Cherry sat two booths over with Diamond, an older Black woman—twenty-five but looked forty—who worked the same stretch. They spoke in the half-whisper of women who'd learned to read danger.

"Girl, you look worn out." Diamond stubbed out a Virginia Slim. "Which one was it?"

"Some nobody going to Dallas. Paid cash, didn't get weird." Cherry wrapped both hands around her coffee mug. "Mostly I just want to sleep."

"You hear about Jasmine?"

Cherry's face went still. "What about her?"

"She ain't come back." Diamond lit another cigarette. "Been three weeks now. Last I saw, she was talking to that chemical driver. The one with the snake tattoos."

"Rattler?"

"Mm-hmm."

Marley didn't look up from her maintenance log. Wrote: Oil change needed. Chemical hauler. Snake tattoos. Her handwriting didn't shake.

Cherry hunched smaller. "He gives me the creeps."

"Should. That's four this year." A third voice, older and gravel-rough. Mississippi Marie slid into the booth, coffee already in hand. Forty-five and mean as a cut snake, the kind of survivor who'd outlasted a dozen younger girls. "Four of our girls. All Black. All went with Rattler, none came back."

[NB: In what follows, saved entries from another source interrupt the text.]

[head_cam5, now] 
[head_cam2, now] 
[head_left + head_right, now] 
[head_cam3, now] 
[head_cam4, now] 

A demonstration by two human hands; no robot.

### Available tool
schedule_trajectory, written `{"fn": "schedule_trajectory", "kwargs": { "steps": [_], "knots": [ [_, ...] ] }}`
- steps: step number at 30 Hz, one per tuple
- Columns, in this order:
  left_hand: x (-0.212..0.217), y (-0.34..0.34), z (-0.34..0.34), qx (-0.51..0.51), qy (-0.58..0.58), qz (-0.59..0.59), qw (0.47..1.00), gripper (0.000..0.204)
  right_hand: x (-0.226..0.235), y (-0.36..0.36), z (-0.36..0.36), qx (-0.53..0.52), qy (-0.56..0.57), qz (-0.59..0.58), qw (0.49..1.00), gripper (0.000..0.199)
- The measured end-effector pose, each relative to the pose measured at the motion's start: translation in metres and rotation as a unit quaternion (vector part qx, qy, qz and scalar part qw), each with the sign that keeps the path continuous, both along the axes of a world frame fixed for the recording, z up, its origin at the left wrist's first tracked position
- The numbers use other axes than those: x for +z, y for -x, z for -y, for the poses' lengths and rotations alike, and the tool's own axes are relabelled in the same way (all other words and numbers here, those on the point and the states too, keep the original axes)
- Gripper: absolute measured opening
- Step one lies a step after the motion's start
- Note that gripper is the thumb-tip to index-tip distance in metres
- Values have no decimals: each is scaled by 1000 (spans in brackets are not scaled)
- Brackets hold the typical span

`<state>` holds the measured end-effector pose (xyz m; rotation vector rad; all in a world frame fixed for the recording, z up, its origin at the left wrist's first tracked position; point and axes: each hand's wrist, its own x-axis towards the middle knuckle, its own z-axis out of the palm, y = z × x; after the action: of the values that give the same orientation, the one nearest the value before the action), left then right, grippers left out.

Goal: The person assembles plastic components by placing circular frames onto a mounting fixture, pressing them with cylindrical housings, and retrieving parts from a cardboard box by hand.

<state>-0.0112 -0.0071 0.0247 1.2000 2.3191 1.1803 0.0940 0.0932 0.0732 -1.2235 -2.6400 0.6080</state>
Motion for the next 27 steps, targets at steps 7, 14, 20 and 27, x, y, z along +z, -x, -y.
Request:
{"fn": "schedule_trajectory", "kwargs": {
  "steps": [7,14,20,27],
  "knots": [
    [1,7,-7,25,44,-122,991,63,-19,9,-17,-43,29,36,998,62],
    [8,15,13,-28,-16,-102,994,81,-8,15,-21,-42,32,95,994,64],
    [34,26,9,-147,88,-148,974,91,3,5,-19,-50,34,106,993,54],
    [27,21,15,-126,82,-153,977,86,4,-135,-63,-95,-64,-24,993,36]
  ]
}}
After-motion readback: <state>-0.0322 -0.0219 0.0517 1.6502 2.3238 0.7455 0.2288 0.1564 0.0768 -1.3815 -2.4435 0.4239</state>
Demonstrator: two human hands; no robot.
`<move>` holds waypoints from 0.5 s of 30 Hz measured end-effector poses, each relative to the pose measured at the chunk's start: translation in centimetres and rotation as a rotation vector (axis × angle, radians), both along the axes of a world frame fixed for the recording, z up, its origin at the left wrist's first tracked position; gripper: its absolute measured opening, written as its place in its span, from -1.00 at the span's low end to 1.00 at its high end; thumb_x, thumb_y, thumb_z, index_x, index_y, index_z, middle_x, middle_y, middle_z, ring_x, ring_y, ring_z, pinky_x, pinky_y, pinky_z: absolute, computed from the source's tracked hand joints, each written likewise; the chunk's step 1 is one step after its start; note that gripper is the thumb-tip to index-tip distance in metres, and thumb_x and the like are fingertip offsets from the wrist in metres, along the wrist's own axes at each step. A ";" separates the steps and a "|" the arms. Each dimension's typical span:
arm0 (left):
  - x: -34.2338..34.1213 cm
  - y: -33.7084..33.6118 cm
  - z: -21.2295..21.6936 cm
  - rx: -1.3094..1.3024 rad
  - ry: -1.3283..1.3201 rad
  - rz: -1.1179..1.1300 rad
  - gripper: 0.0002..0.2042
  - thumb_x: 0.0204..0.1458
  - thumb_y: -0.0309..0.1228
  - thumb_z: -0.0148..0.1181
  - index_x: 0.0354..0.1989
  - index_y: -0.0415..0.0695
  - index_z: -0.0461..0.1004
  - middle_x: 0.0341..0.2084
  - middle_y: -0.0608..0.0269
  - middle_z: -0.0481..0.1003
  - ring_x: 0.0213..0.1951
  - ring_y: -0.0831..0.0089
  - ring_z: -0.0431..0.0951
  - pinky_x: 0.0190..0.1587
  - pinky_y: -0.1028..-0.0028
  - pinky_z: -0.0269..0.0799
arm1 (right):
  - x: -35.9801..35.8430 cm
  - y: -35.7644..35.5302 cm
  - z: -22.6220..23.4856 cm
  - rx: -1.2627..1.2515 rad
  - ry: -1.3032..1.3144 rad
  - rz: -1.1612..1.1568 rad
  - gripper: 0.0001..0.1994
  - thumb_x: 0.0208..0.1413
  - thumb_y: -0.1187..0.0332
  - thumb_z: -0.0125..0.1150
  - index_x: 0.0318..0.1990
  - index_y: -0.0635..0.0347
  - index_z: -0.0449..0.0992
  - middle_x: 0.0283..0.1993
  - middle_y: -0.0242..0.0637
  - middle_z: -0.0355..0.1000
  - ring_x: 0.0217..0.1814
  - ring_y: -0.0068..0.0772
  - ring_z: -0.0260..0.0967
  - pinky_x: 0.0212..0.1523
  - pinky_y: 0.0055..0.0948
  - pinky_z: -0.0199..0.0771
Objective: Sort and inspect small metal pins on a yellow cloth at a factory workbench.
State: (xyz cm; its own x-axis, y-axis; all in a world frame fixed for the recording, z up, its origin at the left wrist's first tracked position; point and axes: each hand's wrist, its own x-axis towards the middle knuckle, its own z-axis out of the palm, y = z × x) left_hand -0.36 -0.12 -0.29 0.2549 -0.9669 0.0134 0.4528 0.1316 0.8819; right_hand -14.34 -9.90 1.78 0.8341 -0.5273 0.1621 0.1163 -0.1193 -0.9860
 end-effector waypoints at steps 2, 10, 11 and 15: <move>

"Police don't care," Diamond said.

"Police never cared." Marie sipped her coffee. "We're just dead whores waiting to happen."

The words hung in the air like smoke. Cherry looked at the table. Diamond studied her cigarette. They'd all heard it before. Believed it, because it was true.

Marley turned a page in her log. Wrote: Four victims. Chemical driver. "Rattler." Targets Black women.